Un ami (qui se reconnaitra) s’est lancé dans une petite aventure entrepreneuriale : il va produire et essayer de vendre de la confiture artisanale. Il a quelques recettes – dont une, en particulier, à base d’oranges – qui, de l’avis de tous, sont excellentes ; il a le savoir-faire et, last but not least, il a envie de se lancer.

Selon ses calculs [1], il devra faire face à 1 000 euros de coûts fixes par an auxquels se rajouteront 3 euros de coûts variables par pot produit et expédié chez ses clients. De ces estimations, il déduit assez facilement que pour gagner 24 000 euros par an avant impôts et autres prélèvements obligatoires, il devra vendre 5 000 pots à 8 euros.

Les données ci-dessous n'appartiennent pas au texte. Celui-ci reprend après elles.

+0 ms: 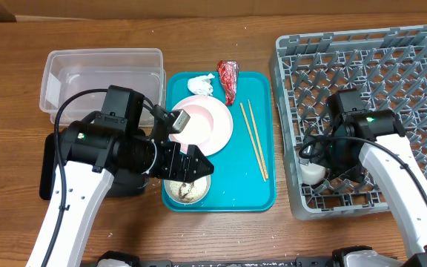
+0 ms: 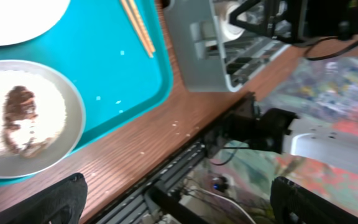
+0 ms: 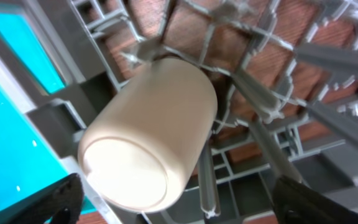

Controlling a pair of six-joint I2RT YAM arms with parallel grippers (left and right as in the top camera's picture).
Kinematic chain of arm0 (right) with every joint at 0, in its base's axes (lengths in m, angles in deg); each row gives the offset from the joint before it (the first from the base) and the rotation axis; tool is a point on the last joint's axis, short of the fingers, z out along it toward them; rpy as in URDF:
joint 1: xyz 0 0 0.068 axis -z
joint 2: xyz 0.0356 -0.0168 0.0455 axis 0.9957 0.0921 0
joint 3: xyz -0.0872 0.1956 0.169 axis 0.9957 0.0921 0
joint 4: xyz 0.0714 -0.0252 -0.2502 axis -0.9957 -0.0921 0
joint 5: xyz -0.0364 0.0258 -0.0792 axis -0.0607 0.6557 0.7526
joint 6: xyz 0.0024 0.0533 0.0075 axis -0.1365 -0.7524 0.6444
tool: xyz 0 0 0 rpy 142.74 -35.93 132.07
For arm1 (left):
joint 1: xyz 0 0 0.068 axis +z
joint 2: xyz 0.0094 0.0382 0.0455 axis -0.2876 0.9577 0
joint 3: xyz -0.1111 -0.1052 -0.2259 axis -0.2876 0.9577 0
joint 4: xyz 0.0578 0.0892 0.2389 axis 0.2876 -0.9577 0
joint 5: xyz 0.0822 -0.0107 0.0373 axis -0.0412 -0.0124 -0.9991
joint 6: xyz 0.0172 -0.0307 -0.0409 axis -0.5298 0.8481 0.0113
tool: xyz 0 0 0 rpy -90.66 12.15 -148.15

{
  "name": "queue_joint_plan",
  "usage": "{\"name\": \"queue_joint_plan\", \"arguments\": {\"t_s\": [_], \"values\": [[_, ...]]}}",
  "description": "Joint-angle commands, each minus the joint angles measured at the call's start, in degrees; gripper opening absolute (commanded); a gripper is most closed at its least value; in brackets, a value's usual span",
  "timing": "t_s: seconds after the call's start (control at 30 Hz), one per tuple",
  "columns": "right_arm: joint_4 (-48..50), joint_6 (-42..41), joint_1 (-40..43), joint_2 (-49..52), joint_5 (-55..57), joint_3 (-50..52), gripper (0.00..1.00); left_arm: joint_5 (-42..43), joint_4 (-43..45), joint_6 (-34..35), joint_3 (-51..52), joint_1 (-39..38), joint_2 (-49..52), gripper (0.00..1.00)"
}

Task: Sort waste into correct bins and load items into the dishwasher
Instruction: 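Carry the cup with the right gripper and set it upright in the rack, then grasp the small white bowl of rice with the left gripper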

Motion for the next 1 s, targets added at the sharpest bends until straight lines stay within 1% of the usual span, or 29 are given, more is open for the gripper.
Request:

Naturellement, il obtiendrait le même résultat en vendant 2 000 pots à 15,5 euros seulement voilà, même si son produit est un produit haut-de-gamme qu’il destine à une clientèle plutôt aisée, le fait est que vous ne pouvez pas espérer vendre un pot de confiture d’orange à n’importe quel prix. En gros, vous pouvez estimer que 10 euros pour un pot de 500 grammes, c’est un maximum : au-delà, il est assez probable que vous ne vendrez rien.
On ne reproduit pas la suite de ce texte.